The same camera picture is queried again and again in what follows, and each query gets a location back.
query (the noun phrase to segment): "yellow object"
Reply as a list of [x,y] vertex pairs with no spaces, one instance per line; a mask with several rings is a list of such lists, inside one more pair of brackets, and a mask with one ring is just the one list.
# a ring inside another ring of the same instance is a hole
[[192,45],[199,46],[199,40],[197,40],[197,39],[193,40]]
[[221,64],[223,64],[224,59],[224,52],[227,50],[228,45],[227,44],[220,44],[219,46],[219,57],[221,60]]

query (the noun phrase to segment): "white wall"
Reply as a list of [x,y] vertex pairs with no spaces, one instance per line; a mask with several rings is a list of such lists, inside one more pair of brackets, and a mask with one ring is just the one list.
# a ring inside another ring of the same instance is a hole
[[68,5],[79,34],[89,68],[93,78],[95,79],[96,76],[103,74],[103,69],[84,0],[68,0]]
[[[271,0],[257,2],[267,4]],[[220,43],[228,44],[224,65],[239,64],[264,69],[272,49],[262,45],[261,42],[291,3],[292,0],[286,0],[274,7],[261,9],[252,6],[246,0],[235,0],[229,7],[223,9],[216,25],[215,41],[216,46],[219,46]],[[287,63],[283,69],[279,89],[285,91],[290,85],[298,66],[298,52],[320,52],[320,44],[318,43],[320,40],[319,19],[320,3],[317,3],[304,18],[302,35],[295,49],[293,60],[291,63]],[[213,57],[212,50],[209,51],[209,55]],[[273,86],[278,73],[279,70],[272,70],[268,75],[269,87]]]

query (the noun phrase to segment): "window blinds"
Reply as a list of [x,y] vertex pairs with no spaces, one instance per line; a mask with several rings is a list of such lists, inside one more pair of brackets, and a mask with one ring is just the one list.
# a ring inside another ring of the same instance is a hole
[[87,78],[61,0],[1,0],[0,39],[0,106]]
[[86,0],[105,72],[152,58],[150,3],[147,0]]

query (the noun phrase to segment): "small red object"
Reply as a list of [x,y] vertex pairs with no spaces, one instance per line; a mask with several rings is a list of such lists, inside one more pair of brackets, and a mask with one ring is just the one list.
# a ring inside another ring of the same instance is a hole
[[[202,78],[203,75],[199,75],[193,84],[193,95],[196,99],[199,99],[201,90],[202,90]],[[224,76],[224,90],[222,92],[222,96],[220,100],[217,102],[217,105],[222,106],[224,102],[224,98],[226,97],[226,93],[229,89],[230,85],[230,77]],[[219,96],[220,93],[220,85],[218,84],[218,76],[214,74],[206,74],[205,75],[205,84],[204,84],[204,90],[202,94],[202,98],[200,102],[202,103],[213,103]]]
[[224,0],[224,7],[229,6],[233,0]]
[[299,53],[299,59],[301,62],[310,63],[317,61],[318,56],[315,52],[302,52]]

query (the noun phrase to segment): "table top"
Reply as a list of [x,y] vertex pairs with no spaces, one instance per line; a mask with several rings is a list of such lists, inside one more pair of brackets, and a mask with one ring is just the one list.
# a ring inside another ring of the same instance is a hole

**What you need to do**
Please state how many lines of the listing above hold "noun", giving the number and nothing else.

**Exercise response**
5